◆ **Try it**
Every line from the one with "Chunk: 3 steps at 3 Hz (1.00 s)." up to and including the one with "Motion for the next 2" is to be output exactly as it appears below; pictures are not.

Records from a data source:

▬▬▬

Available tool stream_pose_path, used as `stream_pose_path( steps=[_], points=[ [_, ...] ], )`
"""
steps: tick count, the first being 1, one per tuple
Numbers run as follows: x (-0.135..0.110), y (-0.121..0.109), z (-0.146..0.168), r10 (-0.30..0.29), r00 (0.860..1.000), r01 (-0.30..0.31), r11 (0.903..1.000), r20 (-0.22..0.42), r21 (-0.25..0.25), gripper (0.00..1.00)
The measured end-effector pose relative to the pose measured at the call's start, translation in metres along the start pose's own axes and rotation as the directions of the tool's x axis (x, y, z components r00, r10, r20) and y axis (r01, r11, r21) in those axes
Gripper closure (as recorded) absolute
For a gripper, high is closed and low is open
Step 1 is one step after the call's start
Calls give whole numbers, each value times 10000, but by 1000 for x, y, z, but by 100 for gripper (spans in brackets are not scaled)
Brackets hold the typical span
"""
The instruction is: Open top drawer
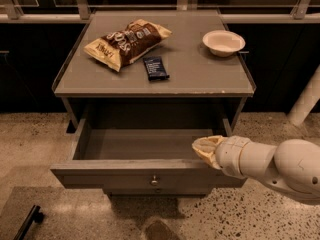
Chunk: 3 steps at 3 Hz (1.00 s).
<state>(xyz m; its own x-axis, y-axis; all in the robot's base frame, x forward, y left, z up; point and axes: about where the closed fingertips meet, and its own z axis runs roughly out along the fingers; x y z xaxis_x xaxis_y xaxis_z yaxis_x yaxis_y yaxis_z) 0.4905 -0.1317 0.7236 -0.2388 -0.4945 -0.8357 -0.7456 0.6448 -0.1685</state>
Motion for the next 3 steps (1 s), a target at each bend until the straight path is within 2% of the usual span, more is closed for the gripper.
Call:
stream_pose_path(
  steps=[3],
  points=[
    [0, 0, 0, -1, 10000, 1, 10000, 0, -1, 11]
  ],
)
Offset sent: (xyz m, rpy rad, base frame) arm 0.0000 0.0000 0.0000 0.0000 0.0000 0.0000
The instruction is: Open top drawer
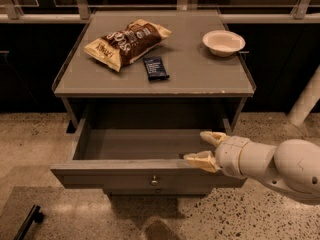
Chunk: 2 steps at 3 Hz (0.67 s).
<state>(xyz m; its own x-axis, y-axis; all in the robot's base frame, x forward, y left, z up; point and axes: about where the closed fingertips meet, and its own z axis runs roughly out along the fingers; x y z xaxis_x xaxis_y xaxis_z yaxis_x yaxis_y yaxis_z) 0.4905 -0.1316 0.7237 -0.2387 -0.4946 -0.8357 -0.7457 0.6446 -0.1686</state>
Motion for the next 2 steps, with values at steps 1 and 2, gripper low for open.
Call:
stream_pose_path(
  steps=[1, 2],
  points=[
    [0, 0, 0, 0, 10000, 0, 10000, 0, 0, 0],
    [0, 0, 0, 0, 10000, 0, 10000, 0, 0, 0]
  ],
)
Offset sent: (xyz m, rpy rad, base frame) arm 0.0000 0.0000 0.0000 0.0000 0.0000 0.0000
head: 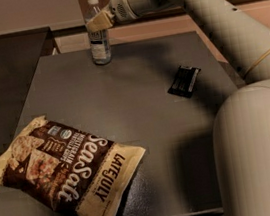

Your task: Move blue plastic bottle near brown chip bag

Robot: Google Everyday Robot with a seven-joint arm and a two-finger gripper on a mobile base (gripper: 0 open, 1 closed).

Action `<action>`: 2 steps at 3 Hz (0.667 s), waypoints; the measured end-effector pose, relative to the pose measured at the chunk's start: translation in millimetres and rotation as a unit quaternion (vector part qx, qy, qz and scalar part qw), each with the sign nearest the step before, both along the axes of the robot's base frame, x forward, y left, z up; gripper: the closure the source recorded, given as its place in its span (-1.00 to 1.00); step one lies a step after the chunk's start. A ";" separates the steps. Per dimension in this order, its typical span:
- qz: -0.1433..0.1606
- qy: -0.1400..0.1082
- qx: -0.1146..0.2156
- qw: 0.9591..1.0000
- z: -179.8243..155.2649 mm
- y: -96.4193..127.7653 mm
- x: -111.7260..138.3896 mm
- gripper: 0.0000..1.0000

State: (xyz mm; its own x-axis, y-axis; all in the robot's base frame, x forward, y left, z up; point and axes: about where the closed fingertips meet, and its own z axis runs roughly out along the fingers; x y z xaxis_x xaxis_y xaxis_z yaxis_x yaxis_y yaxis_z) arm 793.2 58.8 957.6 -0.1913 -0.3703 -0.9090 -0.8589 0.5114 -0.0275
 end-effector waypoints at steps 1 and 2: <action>0.020 -0.003 -0.002 1.000 7.9 -6.9 -18.8 0.90; 0.057 -0.021 -0.010 0.998 20.8 -16.3 -55.3 1.00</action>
Offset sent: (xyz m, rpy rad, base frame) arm -0.1080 -0.0362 0.0389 -0.0498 -0.1052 0.2091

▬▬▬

◆ **Result for this exercise**
Chunk: 3 steps at 3 Hz (1.00 s).
<state>(xyz m; its own x-axis, y-axis; all in the robot's base frame, x forward, y left, z up; point and axes: about where the closed fingertips meet, and its own z axis runs roughly out along the fingers; x y z xaxis_x xaxis_y xaxis_z yaxis_x yaxis_y yaxis_z) 0.4905 -0.1317 0.7236 -0.2388 -0.4945 -0.8357 -0.7456 0.6448 -0.1685</state>
Motion for the next 3 steps (1 s), a target at each bend until the straight path is within 2% of the usual span, more is closed for the gripper.
Call:
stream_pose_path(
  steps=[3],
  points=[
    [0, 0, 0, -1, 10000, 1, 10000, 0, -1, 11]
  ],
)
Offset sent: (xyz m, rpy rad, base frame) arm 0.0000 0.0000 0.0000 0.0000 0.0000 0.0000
The instruction is: Open top drawer
Chunk: 2 steps at 3 Hz (0.67 s).
<state>(xyz m; its own x-axis, y-axis; all in the robot's base frame, x forward, y left, z up; point and axes: about where the closed fingertips meet, and its own z axis runs roughly out along the fingers; x y z xaxis_x xaxis_y xaxis_z yaxis_x yaxis_y yaxis_z) 0.4905 -0.1316 0.7237 -0.2387 -0.4946 -0.8357 -0.7457 0.6446 -0.1686</state>
Motion for the next 2 steps, with values at steps 1 and 2, gripper low for open.

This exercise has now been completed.